L’emergenza COVID-19 divide i vertici del calcio italiano: sul tavolo salute e interessi economici
La Serie A e il Coronavirus, la resa dei conti… in rosso. Sì, perché le perdite generate dall’espansione del COVID-19, su scala nazionale prima e globale poi, pesano come un macigno sul futuro dei club. Fermarsi o continuare?

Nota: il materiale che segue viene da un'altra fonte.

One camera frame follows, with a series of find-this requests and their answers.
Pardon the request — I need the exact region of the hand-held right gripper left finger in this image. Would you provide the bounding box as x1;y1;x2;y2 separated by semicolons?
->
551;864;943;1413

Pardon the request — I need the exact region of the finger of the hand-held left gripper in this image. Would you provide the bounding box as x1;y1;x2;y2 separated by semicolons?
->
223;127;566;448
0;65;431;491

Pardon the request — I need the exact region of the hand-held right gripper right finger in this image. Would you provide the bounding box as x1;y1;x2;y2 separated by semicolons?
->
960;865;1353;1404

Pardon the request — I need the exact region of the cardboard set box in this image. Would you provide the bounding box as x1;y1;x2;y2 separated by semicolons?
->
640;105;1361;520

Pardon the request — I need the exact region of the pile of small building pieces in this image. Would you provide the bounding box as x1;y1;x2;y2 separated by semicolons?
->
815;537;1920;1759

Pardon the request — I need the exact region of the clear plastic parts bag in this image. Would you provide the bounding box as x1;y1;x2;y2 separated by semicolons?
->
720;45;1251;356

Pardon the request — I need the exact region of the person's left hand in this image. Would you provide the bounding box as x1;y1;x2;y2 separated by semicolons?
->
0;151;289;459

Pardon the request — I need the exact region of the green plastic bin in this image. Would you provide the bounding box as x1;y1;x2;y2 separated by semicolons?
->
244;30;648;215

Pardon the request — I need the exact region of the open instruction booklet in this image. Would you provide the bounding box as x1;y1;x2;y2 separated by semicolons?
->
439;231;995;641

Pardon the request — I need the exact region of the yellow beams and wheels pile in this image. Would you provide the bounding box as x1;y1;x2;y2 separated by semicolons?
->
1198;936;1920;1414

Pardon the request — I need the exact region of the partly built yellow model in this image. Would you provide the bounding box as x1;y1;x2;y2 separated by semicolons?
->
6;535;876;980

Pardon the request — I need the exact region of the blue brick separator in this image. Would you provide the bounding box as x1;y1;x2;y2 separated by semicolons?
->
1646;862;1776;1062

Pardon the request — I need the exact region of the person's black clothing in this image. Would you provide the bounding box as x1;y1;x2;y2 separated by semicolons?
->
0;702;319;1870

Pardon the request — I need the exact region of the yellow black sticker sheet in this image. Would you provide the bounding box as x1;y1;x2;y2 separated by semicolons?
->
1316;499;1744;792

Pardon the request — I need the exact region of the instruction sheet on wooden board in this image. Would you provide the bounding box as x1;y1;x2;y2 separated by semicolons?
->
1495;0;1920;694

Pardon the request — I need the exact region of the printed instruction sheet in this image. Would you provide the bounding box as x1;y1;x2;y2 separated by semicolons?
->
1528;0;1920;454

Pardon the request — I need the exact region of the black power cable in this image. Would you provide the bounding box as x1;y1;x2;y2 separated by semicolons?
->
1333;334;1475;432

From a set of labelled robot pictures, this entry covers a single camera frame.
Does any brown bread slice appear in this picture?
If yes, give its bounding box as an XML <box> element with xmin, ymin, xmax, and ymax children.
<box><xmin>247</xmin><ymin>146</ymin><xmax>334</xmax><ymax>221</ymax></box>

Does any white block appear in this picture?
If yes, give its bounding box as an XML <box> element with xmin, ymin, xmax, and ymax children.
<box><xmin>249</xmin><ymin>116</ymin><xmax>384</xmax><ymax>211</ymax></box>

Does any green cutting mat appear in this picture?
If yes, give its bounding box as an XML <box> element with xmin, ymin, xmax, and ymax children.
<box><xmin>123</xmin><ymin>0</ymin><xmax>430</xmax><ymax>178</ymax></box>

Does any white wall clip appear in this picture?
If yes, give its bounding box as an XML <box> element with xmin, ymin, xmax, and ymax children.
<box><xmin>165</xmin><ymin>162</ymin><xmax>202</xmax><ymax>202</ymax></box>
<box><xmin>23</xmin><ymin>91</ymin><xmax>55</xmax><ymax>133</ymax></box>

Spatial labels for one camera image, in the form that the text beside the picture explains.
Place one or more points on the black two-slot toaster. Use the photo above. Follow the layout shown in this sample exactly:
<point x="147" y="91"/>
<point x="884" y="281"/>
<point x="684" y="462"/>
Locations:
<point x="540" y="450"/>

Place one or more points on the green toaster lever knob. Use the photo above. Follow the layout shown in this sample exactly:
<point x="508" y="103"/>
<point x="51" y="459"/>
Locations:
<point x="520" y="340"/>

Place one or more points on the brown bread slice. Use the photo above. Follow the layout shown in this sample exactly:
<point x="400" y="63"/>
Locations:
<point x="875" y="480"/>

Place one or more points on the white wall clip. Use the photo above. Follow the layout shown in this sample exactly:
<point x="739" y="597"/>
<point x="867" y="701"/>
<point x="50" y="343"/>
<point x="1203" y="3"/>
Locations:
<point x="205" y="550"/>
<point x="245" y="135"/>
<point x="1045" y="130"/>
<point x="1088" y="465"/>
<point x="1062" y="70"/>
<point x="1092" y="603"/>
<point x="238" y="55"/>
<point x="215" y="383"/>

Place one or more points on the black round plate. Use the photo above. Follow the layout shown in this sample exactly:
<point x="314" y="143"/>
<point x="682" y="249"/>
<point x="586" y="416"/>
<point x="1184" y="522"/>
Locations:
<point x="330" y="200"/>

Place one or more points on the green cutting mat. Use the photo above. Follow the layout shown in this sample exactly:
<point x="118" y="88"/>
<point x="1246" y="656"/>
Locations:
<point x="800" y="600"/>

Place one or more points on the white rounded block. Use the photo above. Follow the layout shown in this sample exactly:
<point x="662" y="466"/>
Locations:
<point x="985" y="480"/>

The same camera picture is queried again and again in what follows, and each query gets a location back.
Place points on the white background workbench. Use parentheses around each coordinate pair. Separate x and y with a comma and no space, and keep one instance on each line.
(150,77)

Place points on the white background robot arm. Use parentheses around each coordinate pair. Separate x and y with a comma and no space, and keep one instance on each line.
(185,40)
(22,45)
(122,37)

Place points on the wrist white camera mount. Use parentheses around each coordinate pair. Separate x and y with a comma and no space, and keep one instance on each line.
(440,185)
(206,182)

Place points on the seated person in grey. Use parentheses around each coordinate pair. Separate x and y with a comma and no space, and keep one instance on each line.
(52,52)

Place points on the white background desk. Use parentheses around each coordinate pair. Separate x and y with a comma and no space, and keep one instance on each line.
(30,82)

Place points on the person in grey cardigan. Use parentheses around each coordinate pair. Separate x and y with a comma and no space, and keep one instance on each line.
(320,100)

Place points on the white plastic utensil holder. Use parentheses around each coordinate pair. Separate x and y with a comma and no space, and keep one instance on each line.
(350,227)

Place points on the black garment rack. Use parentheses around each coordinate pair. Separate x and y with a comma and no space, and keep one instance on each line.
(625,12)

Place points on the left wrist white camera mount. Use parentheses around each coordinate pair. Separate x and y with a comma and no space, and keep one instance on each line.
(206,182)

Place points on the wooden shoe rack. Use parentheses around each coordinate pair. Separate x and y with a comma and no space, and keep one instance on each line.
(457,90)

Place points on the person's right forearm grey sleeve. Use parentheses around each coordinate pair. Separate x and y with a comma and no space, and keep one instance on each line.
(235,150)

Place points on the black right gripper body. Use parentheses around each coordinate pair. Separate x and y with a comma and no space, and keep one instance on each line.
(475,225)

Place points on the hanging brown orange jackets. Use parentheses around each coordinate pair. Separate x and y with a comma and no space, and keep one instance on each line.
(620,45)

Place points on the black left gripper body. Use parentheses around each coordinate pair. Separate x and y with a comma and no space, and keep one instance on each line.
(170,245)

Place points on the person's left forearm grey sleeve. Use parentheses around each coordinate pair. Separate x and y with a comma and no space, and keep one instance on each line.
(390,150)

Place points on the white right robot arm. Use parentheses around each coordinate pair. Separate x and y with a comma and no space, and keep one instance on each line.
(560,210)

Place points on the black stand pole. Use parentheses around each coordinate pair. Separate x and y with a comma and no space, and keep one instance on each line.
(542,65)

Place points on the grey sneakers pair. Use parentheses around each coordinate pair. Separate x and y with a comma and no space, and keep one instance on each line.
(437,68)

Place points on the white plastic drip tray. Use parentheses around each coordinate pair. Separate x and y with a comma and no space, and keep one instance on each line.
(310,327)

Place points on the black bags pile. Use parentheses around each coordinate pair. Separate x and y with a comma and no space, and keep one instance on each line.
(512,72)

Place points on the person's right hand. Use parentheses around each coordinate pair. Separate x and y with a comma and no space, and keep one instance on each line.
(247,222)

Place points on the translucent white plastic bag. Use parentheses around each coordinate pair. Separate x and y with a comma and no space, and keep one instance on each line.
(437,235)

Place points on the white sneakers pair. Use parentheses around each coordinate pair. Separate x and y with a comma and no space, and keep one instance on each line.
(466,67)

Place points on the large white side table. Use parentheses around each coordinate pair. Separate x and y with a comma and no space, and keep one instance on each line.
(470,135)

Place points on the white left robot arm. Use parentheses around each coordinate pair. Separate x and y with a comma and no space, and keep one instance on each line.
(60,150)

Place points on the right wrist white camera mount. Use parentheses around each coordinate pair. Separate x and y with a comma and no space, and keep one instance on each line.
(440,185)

Il dubbio amletico che da circa due mesi attanaglia i vertici del calcio italiano, alle prese con una situazione economica alquanto deficitaria da un lato e la tutela dei propri atleti dall’altro, bersaglio facile di un virus che sembra non conoscere barriere.
Durante la primissima fase dell’emergenza sono state ipotizzate una serie di soluzioni che hanno spaccato in due il cosmo principale del pallone nostrano, tuttora nel pieno della controversia: campionato concluso senza l’assegnazione del titolo; scudetto assegnato alla prima in classifica con conseguente congelamento della graduatoria (qualificazioni in Champions League/Europa League stabilite in base alla classifica attuale); retrocessioni bloccate e promozioni annullate nelle categorie inferiori, all’interno delle quali potrebbero proliferare una miriade di ricorsi, dalla Serie B ai più svariati contesti regionali ove il rischio “fallimento societario” è una questione praticamente all’ordine del giorno.
Ma c’è una luce in fondo al tunnel, quella rappresentata dal lieve calo dei contagi registrato nelle ultime settimane; e allora ecco che si fa strada l’ipotesi “ripresa a fine maggio”: il Consiglio di Lega vorrebbe dare al più presto il via agli allenamenti nei rispettivi centri tecnici, purché dotati delle massime norme di sicurezza e garanzie tecnico-scientifiche (test molecolari e sierologici), per poi ripartire dalle due semifinali di ritorno di Coppa Italia, Napoli-Inter e Juventus-Milan, proseguendo – indicativamente intorno al 31 maggio – con il campionato di Serie A sino a metà luglio, periodo nel quale dovrebbe tornare a disputarsi la fase finale delle competizioni continentali, che rimpiazzerà di fatto l’Europeo rimandato al 2021.
In ogni caso è necessario sottolineare che l’OK definitivo spetterà al ministro Vincenzo Spadafora: la speranza del mondo del calcio italiano – un’industria che vale cospicui punti percentuali del PIL nazionale – è che si possa terminare la stagione con ogni mezzo possibile. A scoraggiare, tuttavia, le aspettative del presidente FIGC Gabriele Gravina sono le dichiarazioni rilasciate a RaiNews24 da Sandra Zampa, la quale reputa “molto difficile la riapertura per il calcio” perlomeno nell’immediato: un dibattito etichettato dalla sottosegretaria alla Salute come tutt’altro che prioritario, al quale si può rinunciare quantomeno per un mese.
E se si parla di rinuncia bisogna senz’altro menzionare i meriti di Juventus e Parma nel ratificare un accordo con i propri tesserati circa la sospensione di almeno una mensilità. Un più che apprezzabile sacrificio che vede il suo apice in terra spagnola dove i calciatori del Barcellona, oltre a rifiutare il 70% del proprio stipendio per i prossimi tre mesi, verseranno personalmente una quota per permettere ai dipendenti del club blaugrana di continuare a ricevere il 100% del salario previsto.
Una pandemia che ha dunque sconvolto i piani di un intero universo, sia sportivo che economico. Il business che ruota attorno ai club – delle vere e proprie aziende, doveroso rimarcarlo – sta subendo un attacco frontale da un nemico invisibile ma al tempo stesso reale. Ciononostante risulta fondamentale che ai diritti televisivi & co. venga anteposta, senza se e senza ma, la salvaguardia di chi scende in campo: la Serie A può anche tornare a riprendersi la scena che merita, a patto che sia preservata la salute di ogni singolo protagonista.